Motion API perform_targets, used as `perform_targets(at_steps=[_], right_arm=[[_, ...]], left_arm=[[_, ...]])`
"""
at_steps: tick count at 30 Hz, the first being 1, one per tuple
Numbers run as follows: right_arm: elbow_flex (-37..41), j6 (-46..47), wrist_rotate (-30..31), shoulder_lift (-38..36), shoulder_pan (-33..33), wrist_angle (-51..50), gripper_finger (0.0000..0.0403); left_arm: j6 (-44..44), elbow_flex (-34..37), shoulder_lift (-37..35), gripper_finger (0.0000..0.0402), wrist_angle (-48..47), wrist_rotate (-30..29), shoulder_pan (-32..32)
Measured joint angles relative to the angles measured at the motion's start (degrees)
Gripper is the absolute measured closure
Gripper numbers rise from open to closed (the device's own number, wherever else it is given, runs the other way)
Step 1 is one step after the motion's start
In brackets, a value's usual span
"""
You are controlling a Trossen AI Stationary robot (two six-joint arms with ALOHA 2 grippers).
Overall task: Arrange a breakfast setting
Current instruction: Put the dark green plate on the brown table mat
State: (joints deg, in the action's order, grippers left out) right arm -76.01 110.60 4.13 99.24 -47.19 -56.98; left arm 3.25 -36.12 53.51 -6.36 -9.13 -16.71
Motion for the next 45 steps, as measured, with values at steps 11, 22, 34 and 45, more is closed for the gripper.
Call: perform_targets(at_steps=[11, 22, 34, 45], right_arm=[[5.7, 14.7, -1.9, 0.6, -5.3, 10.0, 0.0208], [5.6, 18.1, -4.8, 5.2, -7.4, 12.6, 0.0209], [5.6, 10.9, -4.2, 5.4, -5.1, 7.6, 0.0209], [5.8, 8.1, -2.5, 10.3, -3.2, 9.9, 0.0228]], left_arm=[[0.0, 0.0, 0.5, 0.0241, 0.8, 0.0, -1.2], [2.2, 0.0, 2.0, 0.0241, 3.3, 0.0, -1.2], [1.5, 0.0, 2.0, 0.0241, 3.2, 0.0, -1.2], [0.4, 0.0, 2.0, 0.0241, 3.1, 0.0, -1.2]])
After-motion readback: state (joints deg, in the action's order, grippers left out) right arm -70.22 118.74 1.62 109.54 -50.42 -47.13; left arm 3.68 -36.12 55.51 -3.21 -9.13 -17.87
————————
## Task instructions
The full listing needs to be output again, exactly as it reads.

## Task solution
Motion API perform_targets, used as `perform_targets(at_steps=[_], right_arm=[[_, ...]], left_arm=[[_, ...]])`
"""
at_steps: tick count at 30 Hz, the first being 1, one per tuple
Numbers run as follows: right_arm: elbow_flex (-37..41), j6 (-46..47), wrist_rotate (-30..31), shoulder_lift (-38..36), shoulder_pan (-33..33), wrist_angle (-51..50), gripper_finger (0.0000..0.0403); left_arm: j6 (-44..44), elbow_flex (-34..37), shoulder_lift (-37..35), gripper_finger (0.0000..0.0402), wrist_angle (-48..47), wrist_rotate (-30..29), shoulder_pan (-32..32)
Measured joint angles relative to the angles measured at the motion's start (degrees)
Gripper is the absolute measured closure
Gripper numbers rise from open to closed (the device's own number, wherever else it is given, runs the other way)
Step 1 is one step after the motion's start
In brackets, a value's usual span
"""
You are controlling a Trossen AI Stationary robot (two six-joint arms with ALOHA 2 grippers).
Overall task: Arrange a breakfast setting
Current instruction: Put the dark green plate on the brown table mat
State: (joints deg, in the action's order, grippers left out) right arm -76.01 110.60 4.13 99.24 -47.19 -56.98; left arm 3.25 -36.12 53.51 -6.36 -9.13 -16.71
Motion for the next 45 steps, as measured, with values at steps 11, 22, 34 and 45, more is closed for the gripper.
Call: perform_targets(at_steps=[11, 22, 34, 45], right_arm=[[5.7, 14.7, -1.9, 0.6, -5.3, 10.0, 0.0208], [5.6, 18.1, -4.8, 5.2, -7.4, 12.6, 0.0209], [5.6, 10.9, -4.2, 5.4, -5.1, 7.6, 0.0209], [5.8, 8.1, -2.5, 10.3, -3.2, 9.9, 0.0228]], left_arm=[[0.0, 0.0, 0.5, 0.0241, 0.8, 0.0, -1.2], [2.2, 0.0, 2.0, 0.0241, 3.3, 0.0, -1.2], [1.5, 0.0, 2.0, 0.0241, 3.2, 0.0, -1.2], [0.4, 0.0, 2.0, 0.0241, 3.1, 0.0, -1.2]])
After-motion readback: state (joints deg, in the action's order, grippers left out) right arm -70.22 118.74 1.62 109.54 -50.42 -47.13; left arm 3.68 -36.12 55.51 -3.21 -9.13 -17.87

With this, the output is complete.